Lacustrine and marine snow is similar but can differ in regard to the formation and characteristics of aggregates. Typically, wind-induced turbulence is required for the formation of lake snow (Grossart & Simon 1993), but Brownian diffusion and differential settling also contribute to aggregate formation (Weilenmann et al. 1989). Solution chemistry strongly influences adhesion of microscopic particles to form snow in freshwater systems (Weilenmann et al. 1989). Increased calcium ion concentrations as found in hard-water lakes will act as a destabilizing agent and promote the natural coagulation of particles (Weilenmann et al. 1989). Also, the size (lake snow typically being smaller than marine snow) and microbial composition of aggregates can differ between freshwater and marine aggregates (Grossart & Simon 1993).
Nutrient loading, predominantly from non-point source pollution, and resultant eutrophication is a major problem in many freshwater systems. The ability of aggregates to accumulate and remove nutrients and other pollutants from the water column (Alldredge & Silver 1988, Weilenmann et al. 1989, Grossart & Simon 1993) suggest that the dynamics of snow particles would be affected by nutrient loading. In this paper we examine the physical effects nutrient loading has on the formation of organic aggregates in a limnetic environment.
Materials and Methods
Following the methods of Shanks & Edmondson (1989), lake snow was generated within rotating cylinders (1.2 l total volume) in the laboratory. Although cylinders do not mimic natural hydrodynamic regimes (Jackson 1994), cylinder-formed aggregates are similar to field aggregates in density, size, and composition (Shanks & Edmondson 1989). Lake water for experiments was collected on 4 February 1997 from Jefferson Springs on J. Percy Priest Lake just north of Murfreesboro, Tennessee, USA (86o 30' W, 36o 00' N). Water temperature at the collection site was 4.5 C. Nitrate, phosphate and total phosphorus levels determined using a hot kit were 0.8, 0.59, and 0.19 mg l-1, respectively.
In the lab, field-collected lake water was placed with a minimum of disruption into cylinders. Nutrient treatment levels representing 0X, no addition, 1X, 10 mg l-1 total nitrogen addition, and 5X, 50 mg l-1 total nitrogen addition, were established within cylinders by adding predetermined amounts of a commercial (A. Y. Schultz Mfg.) 20-30-20 plant food (total nitrogen equaling 16.4% urea, 0.4% nitrate and 3.2% ammonia) with micronutrients (0.1% iron, 0.05% manganese, 0.05% zinc). The range of treatment levels were selected to include total nitrogen amounts considered by the US Environmental Protection Agency to represent moderate to severe eutrophication. Cylinders containing the different nutrient treatments were allowed to rotate a total of 48 h on a 12/12 light/dark cycle. Aggregates typically formed within 30 minutes after the onset of rotation. The contents of each cylinder were photographed at the end of the 48 hour period to determine aggregate numbers and size. Photographs were taken using a Cannon AE1 and Kodak TMX 135 black and white film at an f-stop that permitted sufficient depth of field to visualize all aggregates within the cylinder. A black background behind the cylinders and 500 w floods on either side increased the resolution of individual aggregates.

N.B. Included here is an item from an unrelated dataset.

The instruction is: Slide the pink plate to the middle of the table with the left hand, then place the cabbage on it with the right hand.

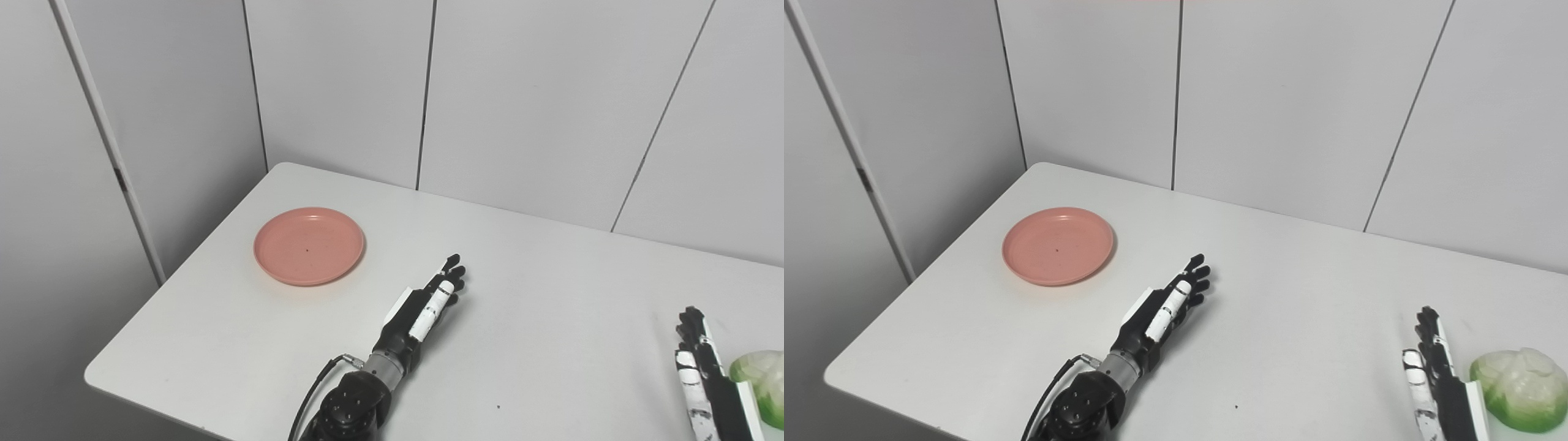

Aggregate numbers and linear dimensions were determined from the 1:1 photographs of cylinders. All visible aggregates within 4 selected 10 pie sections randomly chosen from within each 90 quadrat in the photographs were enumerated. Using an ocular micrometer to determine aggregate size, the length and width of a haphazardly selected subset of aggregates (25 w/ each cylinder section) were measured under a dissecting microscope at 6X. If length and width were equal, aggregate volumes were calculated based on formulas for a sphere; if length exceeded width, aggregate volumes were calculated based on formulas for a right cylinder.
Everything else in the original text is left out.